Task instructions: Pictures aside, output each record exactly.

Listed records:
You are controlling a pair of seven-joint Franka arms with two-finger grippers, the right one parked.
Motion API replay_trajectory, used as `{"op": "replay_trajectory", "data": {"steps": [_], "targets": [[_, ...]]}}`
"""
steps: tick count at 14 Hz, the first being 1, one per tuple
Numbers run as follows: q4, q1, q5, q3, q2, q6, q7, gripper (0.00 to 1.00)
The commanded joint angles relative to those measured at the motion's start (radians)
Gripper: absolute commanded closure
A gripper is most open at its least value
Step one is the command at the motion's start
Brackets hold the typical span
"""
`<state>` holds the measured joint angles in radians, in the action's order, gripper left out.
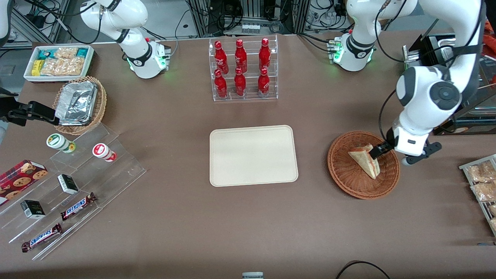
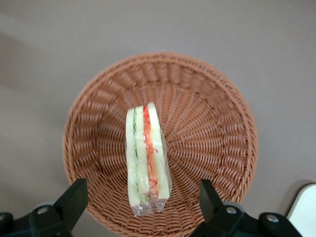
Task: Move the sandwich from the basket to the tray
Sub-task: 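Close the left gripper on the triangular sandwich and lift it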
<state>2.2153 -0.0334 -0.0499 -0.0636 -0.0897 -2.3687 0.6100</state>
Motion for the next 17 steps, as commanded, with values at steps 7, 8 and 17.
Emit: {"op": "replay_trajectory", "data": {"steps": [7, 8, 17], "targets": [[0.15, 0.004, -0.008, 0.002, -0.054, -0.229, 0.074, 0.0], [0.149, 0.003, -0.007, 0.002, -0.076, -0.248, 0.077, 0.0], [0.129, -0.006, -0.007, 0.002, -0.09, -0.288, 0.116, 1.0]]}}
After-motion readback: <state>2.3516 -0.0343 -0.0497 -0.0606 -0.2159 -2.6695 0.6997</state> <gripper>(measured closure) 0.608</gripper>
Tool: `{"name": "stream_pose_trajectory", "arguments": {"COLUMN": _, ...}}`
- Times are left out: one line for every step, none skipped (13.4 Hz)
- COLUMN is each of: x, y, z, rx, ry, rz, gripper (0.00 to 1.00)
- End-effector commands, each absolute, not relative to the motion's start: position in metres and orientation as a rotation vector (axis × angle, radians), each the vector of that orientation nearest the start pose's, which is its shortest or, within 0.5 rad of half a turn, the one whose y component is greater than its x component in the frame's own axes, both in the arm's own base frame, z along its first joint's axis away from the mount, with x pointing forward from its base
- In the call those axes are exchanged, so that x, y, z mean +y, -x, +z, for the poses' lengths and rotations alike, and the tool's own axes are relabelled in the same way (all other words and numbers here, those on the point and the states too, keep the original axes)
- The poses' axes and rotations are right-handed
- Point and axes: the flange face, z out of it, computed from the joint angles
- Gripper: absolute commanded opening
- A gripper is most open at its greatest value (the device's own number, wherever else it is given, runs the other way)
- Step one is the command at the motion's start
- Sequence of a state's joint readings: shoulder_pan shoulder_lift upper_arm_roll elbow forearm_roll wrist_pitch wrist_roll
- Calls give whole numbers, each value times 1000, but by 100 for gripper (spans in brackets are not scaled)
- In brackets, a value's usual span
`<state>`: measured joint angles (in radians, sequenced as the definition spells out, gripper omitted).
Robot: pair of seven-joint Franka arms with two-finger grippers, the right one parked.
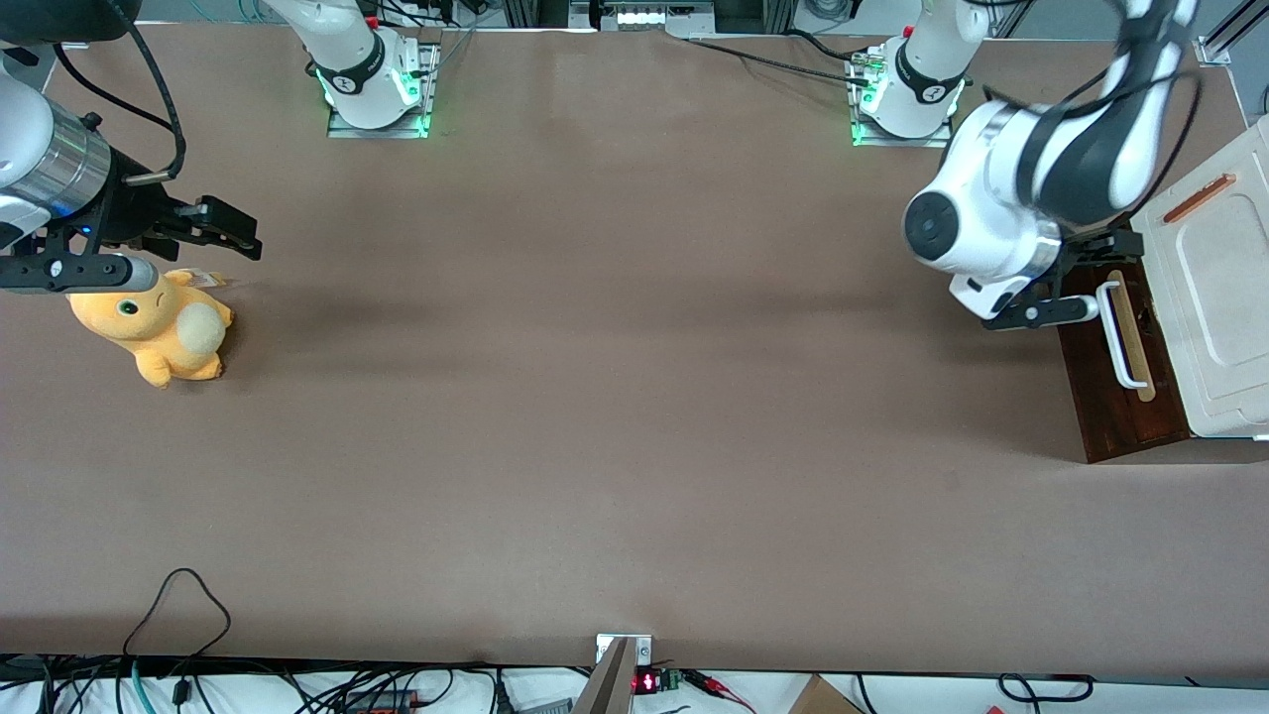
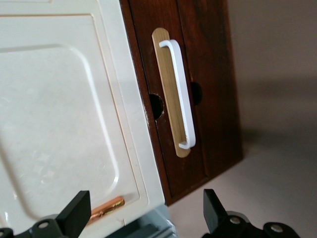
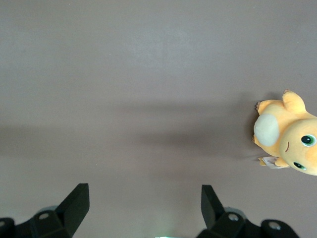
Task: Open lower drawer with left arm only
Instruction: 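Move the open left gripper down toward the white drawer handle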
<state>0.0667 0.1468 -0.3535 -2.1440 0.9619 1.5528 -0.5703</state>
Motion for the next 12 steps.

Exercise response:
You are controlling a pair of seven-joint Franka arms with two-finger grippers, the right one parked.
Motion API replay_trajectory, used as `{"op": "replay_trajectory", "data": {"steps": [_], "targets": [[_, ...]]}}`
"""
steps: tick count at 14 Hz, the first being 1, one per tuple
Numbers run as follows: q4, q1, q5, q3, q2, q6, q7, gripper (0.00 to 1.00)
The commanded joint angles relative to those measured at the motion's start (radians)
Gripper: absolute commanded closure
A gripper is most open at its least value
Step one is the command at the motion's start
Brackets hold the typical span
"""
`<state>` holds the measured joint angles in radians, in the action's order, gripper left out.
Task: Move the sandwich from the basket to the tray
Sub-task: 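Close the left gripper on the triangular sandwich and lift it
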<state>2.2153 -0.0334 -0.0499 -0.0636 -0.0897 -2.3687 0.6100</state>
Motion for the next 17 steps, as commanded, with values at steps 7, 8 and 17.
Emit: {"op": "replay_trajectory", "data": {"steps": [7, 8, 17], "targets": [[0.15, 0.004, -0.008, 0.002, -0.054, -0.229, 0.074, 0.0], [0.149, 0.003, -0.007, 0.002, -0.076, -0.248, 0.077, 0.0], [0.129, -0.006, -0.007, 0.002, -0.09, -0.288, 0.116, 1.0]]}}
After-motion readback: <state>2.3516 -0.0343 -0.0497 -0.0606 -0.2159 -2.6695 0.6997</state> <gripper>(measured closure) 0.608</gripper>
Tool: `{"name": "stream_pose_trajectory", "arguments": {"COLUMN": _, ...}}`
- Times are left out: one line for every step, none skipped (13.4 Hz)
- COLUMN is each of: x, y, z, rx, ry, rz, gripper (0.00 to 1.00)
- End-effector commands, each absolute, not relative to the motion's start: position in metres and orientation as a rotation vector (axis × angle, radians), each the vector of that orientation nearest the start pose's, which is its shortest or, within 0.5 rad of half a turn, the one whose y component is greater than its x component in the frame's own axes, both in the arm's own base frame, z along its first joint's axis away from the mount, with x pointing forward from its base
- In the call those axes are exchanged, so that x, y, z mean +y, -x, +z, for the poses' lengths and rotations alike, and the tool's own axes are relabelled in the same way (all other words and numbers here, those on the point and the states too, keep the original axes)
- The poses' axes and rotations are right-handed
- Point and axes: the flange face, z out of it, computed from the joint angles
- Gripper: absolute commanded opening
- A gripper is most open at its greatest value (the device's own number, wherever else it is given, runs the other way)
- Step one is the command at the motion's start
- Sequence of a state's joint readings: shoulder_pan shoulder_lift upper_arm_roll elbow forearm_roll wrist_pitch wrist_roll
- Calls give whole numbers, each value times 1000, but by 100 for gripper (spans in brackets are not scaled)
- In brackets, a value's usual span
`<state>`: measured joint angles (in radians, sequenced as the definition spells out, gripper omitted).
Robot: pair of seven-joint Franka arms with two-finger grippers, the right one parked.
Task: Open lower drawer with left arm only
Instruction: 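Move the open left gripper down toward the white drawer handle
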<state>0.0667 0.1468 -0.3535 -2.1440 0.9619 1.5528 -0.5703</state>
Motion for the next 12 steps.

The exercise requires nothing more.